Mittwoch, 20. Mai 2026
Systemvergleich
Internetautor Danisch hat eine Übersetzung eines arabischen Tweets, in dem der Verfasser ausführt, wie er die Unterschiede der Systeme erlebt und versteht; bei uns ist „das System“ nicht der Diktator, dessen Bild überall angebracht ist, sondern die Art, sich an die Regeln zu halten. Geldstrafen drohen, ansonsten nicht viel und schon gar keine drakonischen barbarischen Bestrafungen, alle bleiben bei Rot an der Ampel stehen wie er auch selbst, obwohl kein Auto kommt.

Wo das mit dem Stehenbleiben bei Rot noch vorkommt, wissen wir nicht, Berlin wird es nicht sein, indes ist es kein Zufall, dass den Unterschied im Funktionieren ein Schriftsteller bemerkt, der die erlebten Systeme auf der mentalen Ebene betrachtet.

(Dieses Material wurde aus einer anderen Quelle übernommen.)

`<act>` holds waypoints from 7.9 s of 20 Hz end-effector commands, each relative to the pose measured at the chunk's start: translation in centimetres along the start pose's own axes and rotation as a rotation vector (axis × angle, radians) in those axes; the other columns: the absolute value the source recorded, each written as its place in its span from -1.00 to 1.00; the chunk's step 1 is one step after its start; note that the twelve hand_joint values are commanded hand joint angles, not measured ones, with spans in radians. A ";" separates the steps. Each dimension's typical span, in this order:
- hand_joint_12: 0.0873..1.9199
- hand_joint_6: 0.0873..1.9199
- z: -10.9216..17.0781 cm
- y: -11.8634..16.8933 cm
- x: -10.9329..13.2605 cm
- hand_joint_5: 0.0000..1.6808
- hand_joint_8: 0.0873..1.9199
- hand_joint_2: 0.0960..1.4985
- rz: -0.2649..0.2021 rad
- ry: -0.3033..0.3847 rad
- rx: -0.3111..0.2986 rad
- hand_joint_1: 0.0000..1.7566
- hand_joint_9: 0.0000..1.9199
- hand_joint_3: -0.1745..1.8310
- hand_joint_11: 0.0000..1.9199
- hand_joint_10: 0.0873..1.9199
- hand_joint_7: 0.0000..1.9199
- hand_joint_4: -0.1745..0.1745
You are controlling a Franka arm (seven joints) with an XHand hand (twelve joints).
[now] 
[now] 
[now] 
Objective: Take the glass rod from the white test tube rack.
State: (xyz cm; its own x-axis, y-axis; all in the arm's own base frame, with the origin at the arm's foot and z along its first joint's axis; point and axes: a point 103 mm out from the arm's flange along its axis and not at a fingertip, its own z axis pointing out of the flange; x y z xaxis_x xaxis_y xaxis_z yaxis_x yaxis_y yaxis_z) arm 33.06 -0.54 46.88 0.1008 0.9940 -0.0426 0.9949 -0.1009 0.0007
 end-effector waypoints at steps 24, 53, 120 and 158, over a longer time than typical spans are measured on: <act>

Wenn gar kein Verkehr stattfindet, gibt es nichts zu regeln und die Ampel hat keinen Sinn. Wenn bloß gerade keiner kommt, dann deshalb, weil sich die anderen an die Regeln halten. Man kann sehr dicht aneinander vorbeifahren, wenn es berechenbar ist, wie der andere Autofahrer sich verhält.

Das System der Regelungen, Überregulierungen, und des Einverständnisses, sie aus Achtung fürs Gesetz zu befolgen, hat die bekannte innere Angreifbarkeit, die darin liegt, die eigenen Grundlagen nicht zu garantieren. Angreifer ist aber nicht ein Diktator oder Eroberer, kann es natürlich auch geben, was wir erleben, ist eine Veränderung im Verständnis, was die Regeln seien, nämlich die linksgrünen. Die wurden nirgends kodifiziert, gelten aber als Konsens in der bunten Vielfaltsgesellschaft.
Wie wir mental herunterkommen konnten, lässt sich besser verstehen nach diesem Systemvergleich.